YOUR GOAL ::
The answer must restate every entry below word for word.

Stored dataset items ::
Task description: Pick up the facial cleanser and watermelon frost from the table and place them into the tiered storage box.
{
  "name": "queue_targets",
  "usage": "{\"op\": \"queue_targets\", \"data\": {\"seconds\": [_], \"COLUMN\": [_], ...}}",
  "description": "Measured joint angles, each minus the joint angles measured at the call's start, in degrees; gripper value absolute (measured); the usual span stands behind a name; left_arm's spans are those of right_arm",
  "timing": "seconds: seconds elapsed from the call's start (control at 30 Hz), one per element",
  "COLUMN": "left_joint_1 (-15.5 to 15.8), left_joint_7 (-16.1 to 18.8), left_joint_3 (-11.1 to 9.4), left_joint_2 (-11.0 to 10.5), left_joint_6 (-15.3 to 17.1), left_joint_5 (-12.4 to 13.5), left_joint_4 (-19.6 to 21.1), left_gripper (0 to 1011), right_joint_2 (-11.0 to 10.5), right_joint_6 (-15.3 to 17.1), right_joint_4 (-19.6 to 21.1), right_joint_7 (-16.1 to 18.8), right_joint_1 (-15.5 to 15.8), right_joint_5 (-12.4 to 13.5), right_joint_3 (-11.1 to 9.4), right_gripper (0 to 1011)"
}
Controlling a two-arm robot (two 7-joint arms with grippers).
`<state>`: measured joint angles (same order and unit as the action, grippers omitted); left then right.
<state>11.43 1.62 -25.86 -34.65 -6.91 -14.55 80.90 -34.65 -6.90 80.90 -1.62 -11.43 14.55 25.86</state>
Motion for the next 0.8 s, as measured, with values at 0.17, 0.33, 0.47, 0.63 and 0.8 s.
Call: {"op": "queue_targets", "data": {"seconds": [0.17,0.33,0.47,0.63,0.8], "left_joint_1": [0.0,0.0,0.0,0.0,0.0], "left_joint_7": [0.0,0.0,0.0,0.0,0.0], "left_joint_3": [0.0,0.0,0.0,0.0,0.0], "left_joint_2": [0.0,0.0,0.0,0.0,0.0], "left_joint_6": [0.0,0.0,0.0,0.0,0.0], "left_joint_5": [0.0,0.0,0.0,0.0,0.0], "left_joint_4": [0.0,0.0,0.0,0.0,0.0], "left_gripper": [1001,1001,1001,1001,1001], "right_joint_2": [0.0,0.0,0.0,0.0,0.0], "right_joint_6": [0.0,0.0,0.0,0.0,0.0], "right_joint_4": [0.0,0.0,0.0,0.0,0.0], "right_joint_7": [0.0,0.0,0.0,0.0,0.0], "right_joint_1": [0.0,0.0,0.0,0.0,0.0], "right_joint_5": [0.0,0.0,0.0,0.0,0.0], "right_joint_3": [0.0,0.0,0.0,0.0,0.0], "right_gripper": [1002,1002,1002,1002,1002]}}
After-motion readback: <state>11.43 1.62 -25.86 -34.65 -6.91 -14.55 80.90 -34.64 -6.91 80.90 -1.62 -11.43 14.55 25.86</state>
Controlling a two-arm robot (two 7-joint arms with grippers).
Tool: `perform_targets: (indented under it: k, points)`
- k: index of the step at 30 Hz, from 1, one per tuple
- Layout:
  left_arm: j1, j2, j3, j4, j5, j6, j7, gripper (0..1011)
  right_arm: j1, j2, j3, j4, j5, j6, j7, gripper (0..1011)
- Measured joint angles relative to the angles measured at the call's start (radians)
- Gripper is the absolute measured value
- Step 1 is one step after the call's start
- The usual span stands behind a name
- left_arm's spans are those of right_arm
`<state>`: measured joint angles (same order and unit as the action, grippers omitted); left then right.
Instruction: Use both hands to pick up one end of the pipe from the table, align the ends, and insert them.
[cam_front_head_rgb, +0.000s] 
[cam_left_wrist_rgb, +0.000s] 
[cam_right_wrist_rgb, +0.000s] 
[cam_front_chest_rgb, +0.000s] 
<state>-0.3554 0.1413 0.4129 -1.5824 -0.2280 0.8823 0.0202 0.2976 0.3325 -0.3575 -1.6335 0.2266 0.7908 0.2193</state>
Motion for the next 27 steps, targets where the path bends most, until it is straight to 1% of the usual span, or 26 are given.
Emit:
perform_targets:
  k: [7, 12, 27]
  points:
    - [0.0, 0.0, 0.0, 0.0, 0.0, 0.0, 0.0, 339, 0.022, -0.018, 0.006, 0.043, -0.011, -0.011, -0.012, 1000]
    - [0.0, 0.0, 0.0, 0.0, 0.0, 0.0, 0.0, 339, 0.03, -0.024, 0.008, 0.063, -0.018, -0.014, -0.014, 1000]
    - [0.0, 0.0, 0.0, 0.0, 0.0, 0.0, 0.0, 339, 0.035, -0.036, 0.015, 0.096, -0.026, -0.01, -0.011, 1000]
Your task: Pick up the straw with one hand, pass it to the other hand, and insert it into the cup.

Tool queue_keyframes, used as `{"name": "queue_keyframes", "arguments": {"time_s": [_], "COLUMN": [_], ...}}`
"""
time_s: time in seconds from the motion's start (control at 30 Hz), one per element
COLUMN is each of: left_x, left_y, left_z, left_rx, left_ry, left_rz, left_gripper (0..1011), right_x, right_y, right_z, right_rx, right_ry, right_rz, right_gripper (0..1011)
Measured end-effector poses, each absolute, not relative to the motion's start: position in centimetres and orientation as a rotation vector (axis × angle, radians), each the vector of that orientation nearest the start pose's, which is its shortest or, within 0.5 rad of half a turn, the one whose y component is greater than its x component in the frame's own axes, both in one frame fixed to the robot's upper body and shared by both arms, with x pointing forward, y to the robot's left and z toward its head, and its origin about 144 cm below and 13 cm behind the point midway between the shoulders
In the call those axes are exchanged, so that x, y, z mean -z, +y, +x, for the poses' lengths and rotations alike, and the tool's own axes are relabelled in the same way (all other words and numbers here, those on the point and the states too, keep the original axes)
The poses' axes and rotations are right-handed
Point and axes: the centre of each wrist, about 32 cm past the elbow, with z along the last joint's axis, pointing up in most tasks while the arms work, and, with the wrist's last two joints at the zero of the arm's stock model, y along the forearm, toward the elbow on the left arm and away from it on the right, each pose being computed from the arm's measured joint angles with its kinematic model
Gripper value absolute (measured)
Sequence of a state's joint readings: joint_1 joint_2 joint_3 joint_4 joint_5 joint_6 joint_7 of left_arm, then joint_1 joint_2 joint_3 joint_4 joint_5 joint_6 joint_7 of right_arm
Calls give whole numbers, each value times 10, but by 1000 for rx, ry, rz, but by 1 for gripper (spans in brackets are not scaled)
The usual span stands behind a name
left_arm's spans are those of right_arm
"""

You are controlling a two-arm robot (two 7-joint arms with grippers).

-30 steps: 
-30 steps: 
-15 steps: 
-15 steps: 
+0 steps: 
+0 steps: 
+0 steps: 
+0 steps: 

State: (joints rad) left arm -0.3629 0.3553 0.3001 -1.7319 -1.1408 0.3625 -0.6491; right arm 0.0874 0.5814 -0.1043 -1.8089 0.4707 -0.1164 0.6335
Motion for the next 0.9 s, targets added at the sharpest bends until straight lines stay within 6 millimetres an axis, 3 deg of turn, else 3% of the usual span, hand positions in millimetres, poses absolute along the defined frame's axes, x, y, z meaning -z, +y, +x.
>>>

RESULT OF THE EXERCISE ::
Task description: Pick up the facial cleanser and watermelon frost from the table and place them into the tiered storage box.
{
  "name": "queue_targets",
  "usage": "{\"op\": \"queue_targets\", \"data\": {\"seconds\": [_], \"COLUMN\": [_], ...}}",
  "description": "Measured joint angles, each minus the joint angles measured at the call's start, in degrees; gripper value absolute (measured); the usual span stands behind a name; left_arm's spans are those of right_arm",
  "timing": "seconds: seconds elapsed from the call's start (control at 30 Hz), one per element",
  "COLUMN": "left_joint_1 (-15.5 to 15.8), left_joint_7 (-16.1 to 18.8), left_joint_3 (-11.1 to 9.4), left_joint_2 (-11.0 to 10.5), left_joint_6 (-15.3 to 17.1), left_joint_5 (-12.4 to 13.5), left_joint_4 (-19.6 to 21.1), left_gripper (0 to 1011), right_joint_2 (-11.0 to 10.5), right_joint_6 (-15.3 to 17.1), right_joint_4 (-19.6 to 21.1), right_joint_7 (-16.1 to 18.8), right_joint_1 (-15.5 to 15.8), right_joint_5 (-12.4 to 13.5), right_joint_3 (-11.1 to 9.4), right_gripper (0 to 1011)"
}
Controlling a two-arm robot (two 7-joint arms with grippers).
`<state>`: measured joint angles (same order and unit as the action, grippers omitted); left then right.
<state>11.43 1.62 -25.86 -34.65 -6.91 -14.55 80.90 -34.65 -6.90 80.90 -1.62 -11.43 14.55 25.86</state>
Motion for the next 0.8 s, as measured, with values at 0.17, 0.33, 0.47, 0.63 and 0.8 s.
Call: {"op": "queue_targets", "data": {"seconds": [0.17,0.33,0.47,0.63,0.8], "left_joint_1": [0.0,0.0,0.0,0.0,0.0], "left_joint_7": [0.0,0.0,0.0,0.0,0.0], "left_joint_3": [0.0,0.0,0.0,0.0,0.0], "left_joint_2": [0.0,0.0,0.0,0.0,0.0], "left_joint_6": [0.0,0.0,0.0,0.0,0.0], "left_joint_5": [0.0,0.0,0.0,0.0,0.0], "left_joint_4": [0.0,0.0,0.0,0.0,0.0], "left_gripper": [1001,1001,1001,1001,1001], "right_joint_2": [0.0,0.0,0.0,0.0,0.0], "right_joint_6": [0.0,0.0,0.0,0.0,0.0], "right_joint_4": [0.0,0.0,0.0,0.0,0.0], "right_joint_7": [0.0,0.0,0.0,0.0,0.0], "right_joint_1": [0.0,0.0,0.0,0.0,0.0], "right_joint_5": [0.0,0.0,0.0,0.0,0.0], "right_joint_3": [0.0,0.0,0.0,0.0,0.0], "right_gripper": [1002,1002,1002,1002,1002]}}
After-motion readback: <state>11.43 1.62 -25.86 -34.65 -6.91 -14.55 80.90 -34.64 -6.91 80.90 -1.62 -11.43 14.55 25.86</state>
Controlling a two-arm robot (two 7-joint arms with grippers).
Tool: `perform_targets: (indented under it: k, points)`
- k: index of the step at 30 Hz, from 1, one per tuple
- Layout:
  left_arm: j1, j2, j3, j4, j5, j6, j7, gripper (0..1011)
  right_arm: j1, j2, j3, j4, j5, j6, j7, gripper (0..1011)
- Measured joint angles relative to the angles measured at the call's start (radians)
- Gripper is the absolute measured value
- Step 1 is one step after the call's start
- The usual span stands behind a name
- left_arm's spans are those of right_arm
`<state>`: measured joint angles (same order and unit as the action, grippers omitted); left then right.
Instruction: Use both hands to pick up one end of the pipe from the table, align the ends, and insert them.
[cam_front_head_rgb, +0.000s] 
[cam_left_wrist_rgb, +0.000s] 
[cam_right_wrist_rgb, +0.000s] 
[cam_front_chest_rgb, +0.000s] 
<state>-0.3554 0.1413 0.4129 -1.5824 -0.2280 0.8823 0.0202 0.2976 0.3325 -0.3575 -1.6335 0.2266 0.7908 0.2193</state>
Motion for the next 27 steps, targets where the path bends most, until it is straight to 1% of the usual span, or 26 are given.
Emit:
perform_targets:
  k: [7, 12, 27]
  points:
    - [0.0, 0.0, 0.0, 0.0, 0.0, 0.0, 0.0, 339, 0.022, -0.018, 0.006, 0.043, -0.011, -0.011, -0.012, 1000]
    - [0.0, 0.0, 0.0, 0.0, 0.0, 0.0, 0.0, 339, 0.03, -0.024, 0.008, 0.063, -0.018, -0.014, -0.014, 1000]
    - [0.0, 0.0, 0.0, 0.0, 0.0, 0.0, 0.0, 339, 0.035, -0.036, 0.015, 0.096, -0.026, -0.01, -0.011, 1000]
Your task: Pick up the straw with one hand, pass it to the other hand, and insert it into the cup.

Tool queue_keyframes, used as `{"name": "queue_keyframes", "arguments": {"time_s": [_], "COLUMN": [_], ...}}`
"""
time_s: time in seconds from the motion's start (control at 30 Hz), one per element
COLUMN is each of: left_x, left_y, left_z, left_rx, left_ry, left_rz, left_gripper (0..1011), right_x, right_y, right_z, right_rx, right_ry, right_rz, right_gripper (0..1011)
Measured end-effector poses, each absolute, not relative to the motion's start: position in centimetres and orientation as a rotation vector (axis × angle, radians), each the vector of that orientation nearest the start pose's, which is its shortest or, within 0.5 rad of half a turn, the one whose y component is greater than its x component in the frame's own axes, both in one frame fixed to the robot's upper body and shared by both arms, with x pointing forward, y to the robot's left and z toward its head, and its origin about 144 cm below and 13 cm behind the point midway between the shoulders
In the call those axes are exchanged, so that x, y, z mean -z, +y, +x, for the poses' lengths and rotations alike, and the tool's own axes are relabelled in the same way (all other words and numbers here, those on the point and the states too, keep the original axes)
The poses' axes and rotations are right-handed
Point and axes: the centre of each wrist, about 32 cm past the elbow, with z along the last joint's axis, pointing up in most tasks while the arms work, and, with the wrist's last two joints at the zero of the arm's stock model, y along the forearm, toward the elbow on the left arm and away from it on the right, each pose being computed from the arm's measured joint angles with its kinematic model
Gripper value absolute (measured)
Sequence of a state's joint readings: joint_1 joint_2 joint_3 joint_4 joint_5 joint_6 joint_7 of left_arm, then joint_1 joint_2 joint_3 joint_4 joint_5 joint_6 joint_7 of right_arm
Calls give whole numbers, each value times 10, but by 1000 for rx, ry, rz, but by 1 for gripper (spans in brackets are not scaled)
The usual span stands behind a name
left_arm's spans are those of right_arm
"""

You are controlling a two-arm robot (two 7-joint arms with grippers).

-30 steps: 
-30 steps: 
-15 steps: 
-15 steps: 
+0 steps: 
+0 steps: 
+0 steps: 
+0 steps: 

State: (joints rad) left arm -0.3629 0.3553 0.3001 -1.7319 -1.1408 0.3625 -0.6491; right arm 0.0874 0.5814 -0.1043 -1.8089 0.4707 -0.1164 0.6335
Motion for the next 0.9 s, targets added at the sharpest bends until straight lines stay within 6 millimetres an axis, 3 deg of turn, else 3% of the usual span, hand positions in millimetres, poses absolute along the defined frame's axes, x, y, z meaning -z, +y, +x.
>>>

Nothing else remains to be done in this exercise.